Looking at Sydney my initial prediction was units down 30%, houses 50%. Based on popular sentiment these last few weeks, reading comments on social media, etc. it’s clear I’ve overestimated the intelligence of people and we’re going down ever harder. Minimum 40% units and 60% houses.
Even here people seem to think that Joe Pleb is going to get bailed out. Why would the elites care about him and his ilk? It’s not the rich who are overweight property, they are well positioned for what’s ahead.
No, rates are not coming down next year, and prices falls are not stopping at 10-15% (look at local listings – in my affluent Sydney suburb we’re already down 10%+). Buckle up!
Maybe at the top end of the market in a market like Sydney you have huge falls.
I think some of you forget what the average Australian earns, unemployment low, Australia is a commodity country, self sufficient for food, huge energy reserves apart from oil.
Not to mention in a high inflation environment the average Australian full time wage will probably be $150k in 6-7 years.
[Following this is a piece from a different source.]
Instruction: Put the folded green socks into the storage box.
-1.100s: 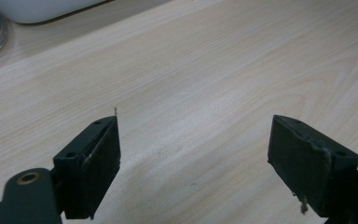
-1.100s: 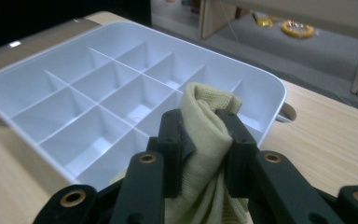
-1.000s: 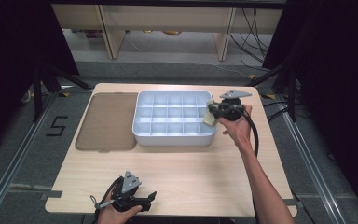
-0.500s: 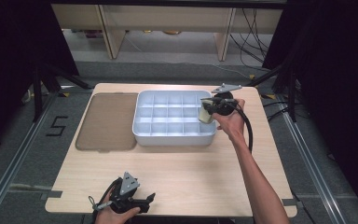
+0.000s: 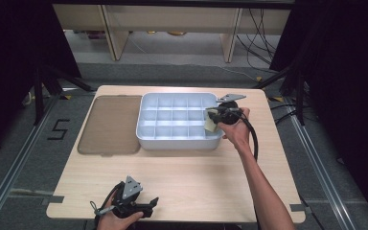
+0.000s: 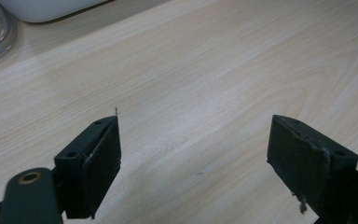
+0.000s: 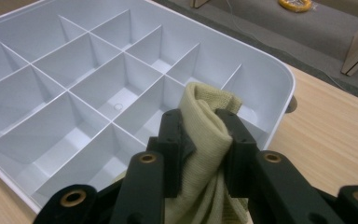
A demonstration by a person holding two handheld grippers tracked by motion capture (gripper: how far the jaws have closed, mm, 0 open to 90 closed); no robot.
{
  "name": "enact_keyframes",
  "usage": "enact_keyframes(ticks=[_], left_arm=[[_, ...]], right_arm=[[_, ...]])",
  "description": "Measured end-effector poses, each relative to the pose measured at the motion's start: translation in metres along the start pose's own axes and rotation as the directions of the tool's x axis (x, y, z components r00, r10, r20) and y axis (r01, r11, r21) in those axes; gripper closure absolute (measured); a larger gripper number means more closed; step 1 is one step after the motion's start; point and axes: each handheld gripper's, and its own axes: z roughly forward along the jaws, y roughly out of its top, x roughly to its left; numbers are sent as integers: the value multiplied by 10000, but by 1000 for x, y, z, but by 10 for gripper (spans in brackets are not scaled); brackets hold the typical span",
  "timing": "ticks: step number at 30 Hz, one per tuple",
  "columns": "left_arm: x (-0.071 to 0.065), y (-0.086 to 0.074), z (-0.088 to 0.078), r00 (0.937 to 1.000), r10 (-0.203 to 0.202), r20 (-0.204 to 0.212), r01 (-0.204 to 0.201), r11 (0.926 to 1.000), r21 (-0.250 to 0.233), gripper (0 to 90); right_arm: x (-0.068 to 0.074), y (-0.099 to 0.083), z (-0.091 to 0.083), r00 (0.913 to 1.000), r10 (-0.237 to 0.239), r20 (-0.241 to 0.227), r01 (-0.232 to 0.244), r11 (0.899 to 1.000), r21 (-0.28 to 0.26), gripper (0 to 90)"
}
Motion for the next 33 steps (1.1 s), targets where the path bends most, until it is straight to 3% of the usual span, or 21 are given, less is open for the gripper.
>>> enact_keyframes(ticks=[2,3,4,10,16,18,19,22,23,26,27,30,32,33], left_arm=[[1,0,0,10000,20,58,-20,10000,15,170],[2,0,0,9999,158,41,-159,9997,166,170],[0,-1,1,9999,-142,15,142,9999,-22,169],[0,-2,2,9997,-238,77,238,9997,-2,169],[0,-1,2,9999,-103,128,100,9995,283,169],[-1,-2,3,9999,-81,137,79,9999,145,169],[0,-1,3,9999,-1,118,-1,9999,126,169],[-1,-2,3,9999,-102,122,100,9998,150,170],[1,-2,2,9999,99,100,-102,9995,299,170],[-1,-2,3,9999,-135,75,134,9998,153,170],[-1,-2,4,9999,-160,48,159,9998,91,170],[0,-1,2,9997,228,108,-232,9993,301,171],[-1,-2,3,9999,-58,114,56,9998,178,171],[-1,-1,2,9999,20,121,-22,9998,213,171]], right_arm=[[1,-3,3,9997,-223,-61,224,9997,66,730],[3,-4,4,10000,-30,-34,31,9999,99,730],[2,-6,5,9999,-130,-54,131,9998,145,730],[4,-14,10,9999,-121,-34,121,9999,89,729],[8,-19,14,9986,-528,-25,528,9985,164,729],[10,-20,14,9974,-721,1,721,9973,132,729],[12,-21,14,9986,-532,16,531,9984,207,729],[11,-23,15,9961,-882,96,881,9960,162,729],[12,-24,14,9972,-740,48,738,9969,259,729],[11,-26,14,9970,-766,125,760,9963,412,729],[10,-27,15,9945,-1028,182,1021,9942,327,728],[11,-29,17,9942,-1045,244,1036,9939,369,729],[13,-30,17,9928,-1163,297,1150,9924,437,729],[13,-29,16,9911,-1314,210,1300,9897,597,729]])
The top end is still booming in Sydney
I mean 10m+
these people should surely be in the know
given the 10yr has nearly hit 4%, does it not imply that they know that wage inflation is going to happen
I think some of you forget this is not 70s. There is no abundance of wealth sitting in a previously gold backed currency scrambling to buy assets. There is no union power. There is no unemployed house wife prepared to work to counter rising mortgage repayments. It will be very different this time around.
I sense that Freddy is right.
the big easy asset price supports, such as second earner entering the workforce, have all been used/spent. Peeps are more stretched now, with multiple jobs & there is little reserve.
the remaining stuff is much harder and more artificial. super access, quadruple grants, stamp duty waivers, incremental demand squeeze through migration. These are all nice, but they are very poor substitutes for a reduced mortgage payment. A reduced mortgage payment is what is really needed.
so the things that would be in play to counteract rising rates, from a financial engineering perspective are:
or – back to “lower teh rates”.
The other alternative is a serious wage breakout (ie way beyond CPI inflation), but I would rate that as a remote probability.
Lower the rates is the key factor here
PE/rent multiplier
everything else only helps a bit at the margins
and I don’t think we’ve really understood the cause for the inflation
wages haven’t really gotten that far according to official data ?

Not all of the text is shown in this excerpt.